- - There appears to be a perceptual split here on what "living costs" include. For the young 20-something person in perfect
health and no
kids or a female crewmate - he only needs to eat (yeah -
beer is in the basic
food group), buy potable
water, and pay entry/exit
fees. He has "no baggage." [God, those were great years!] I love Jeff Foxworthy's speil on being "single" - stay intoxicated nightly, get laid everyday - and his follow up - If during a party, your friends trash all your furniture - you're out maybe 15 bucks.

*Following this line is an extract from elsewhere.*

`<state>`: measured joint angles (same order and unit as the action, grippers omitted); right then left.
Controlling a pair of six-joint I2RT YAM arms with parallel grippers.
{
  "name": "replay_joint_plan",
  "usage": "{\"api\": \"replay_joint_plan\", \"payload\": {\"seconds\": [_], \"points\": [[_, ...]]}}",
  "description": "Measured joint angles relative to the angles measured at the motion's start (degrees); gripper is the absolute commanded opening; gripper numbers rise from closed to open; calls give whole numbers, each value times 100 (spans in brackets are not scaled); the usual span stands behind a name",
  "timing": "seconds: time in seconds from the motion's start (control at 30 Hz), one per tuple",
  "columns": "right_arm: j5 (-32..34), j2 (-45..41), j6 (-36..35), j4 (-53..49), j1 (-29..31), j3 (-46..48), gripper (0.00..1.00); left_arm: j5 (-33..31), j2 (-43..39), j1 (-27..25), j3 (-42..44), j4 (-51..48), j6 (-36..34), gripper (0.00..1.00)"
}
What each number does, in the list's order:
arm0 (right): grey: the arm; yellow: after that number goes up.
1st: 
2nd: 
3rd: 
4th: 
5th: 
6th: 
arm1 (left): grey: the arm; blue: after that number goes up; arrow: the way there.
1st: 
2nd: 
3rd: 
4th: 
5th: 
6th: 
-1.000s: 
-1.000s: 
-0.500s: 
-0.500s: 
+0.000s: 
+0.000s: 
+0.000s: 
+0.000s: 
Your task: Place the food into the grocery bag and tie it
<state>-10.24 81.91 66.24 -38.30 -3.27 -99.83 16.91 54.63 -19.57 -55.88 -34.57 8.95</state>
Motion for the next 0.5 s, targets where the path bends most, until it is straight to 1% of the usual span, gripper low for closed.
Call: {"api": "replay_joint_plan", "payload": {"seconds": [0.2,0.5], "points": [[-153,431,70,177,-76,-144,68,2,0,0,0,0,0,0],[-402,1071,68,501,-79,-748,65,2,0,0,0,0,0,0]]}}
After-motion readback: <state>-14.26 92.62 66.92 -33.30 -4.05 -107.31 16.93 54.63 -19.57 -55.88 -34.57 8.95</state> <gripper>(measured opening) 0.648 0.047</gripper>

- - So the young cruiser can live on $1K/mo (although I bet half of that cost is in beer) quite nicely because he has "no baggage." Add a female crewmate and maybe a baby or two and all of a sudden "baggage" arrives in your life and the cost of living starts rapidly escalating. More
food, more modifications to the
boat to fit the female and/or the
kids. Add maybe a dog.
Medical insurance and/or cash for doctors and that $1K doubles. Then you start to age, as do the kids and wife, more
health maintenance costs, and suddenly educational costs.
- - Those young folks with kids now have to drop out of cruising and return to land to get a job to pay for raising the kids. Those without kids can stay on the
boat and
cruise, but now annual recurring costs for boat
repair and upgrading and clothes costs start to escalate. (No clothes is how those young cruisers ended up with all the kids). More interest in seeing the sites and cultures means more costs.
- - As the cruisers' ages further increase, mortality starts rearing its ugly
head and now various
insurance requirements start really adding up. It is in this late middle age, after the kids are gone, that the young cruisers who had to return to land can now rejoin their live on the
water. But they bring with them "fixed costs" or "more baggage" in such things as investment management, significant
taxes (I am retired and my US
taxes are still $1.5K per month),
medical costs, copays, Medicare premiums, Supplemental, Medicare Drug plans, med-evac insurance, etc. That adds huge amounts to the "baggage" - (for me and my wife about $300/month). Again a larger boat is needed especially after living on land and working your way up the "ladder" with cars, a comfortable home, and lots of convenience
appliances, long time friends and relatives - the
children how have their own
children. All this new baggage bumps you up into the $3K/month arena.
- - Finally, old age - 60+ - and serious medical baggage develops and you had better have been paying all those years for the insurance policies/coverage. If not, the first serious medical "incident" will likely be your last one. I have several ex-pat friends who were "running naked" in the insurance coverage area. When a
accident and or typical old age cancer occurred that the local clinics could not handle that was the end! Losing your life-long friend/mate/best buddy who is still "too young" because you cannot pay for medical care is a heavy trip.
- - So let's not say or even think that "everybody" can
cruise the world for $1K or less just because you are young and carry no "baggage" . . . now. You will acquire significant "baggage" as your life proceeds and all of that takes more and more
money. Oh! I forget the worst of it - that
storage unit back home you are paying $200/month for that contains all the "stuff" that you cannot bear to part with even though you haven't seen or used any of it for the last decade.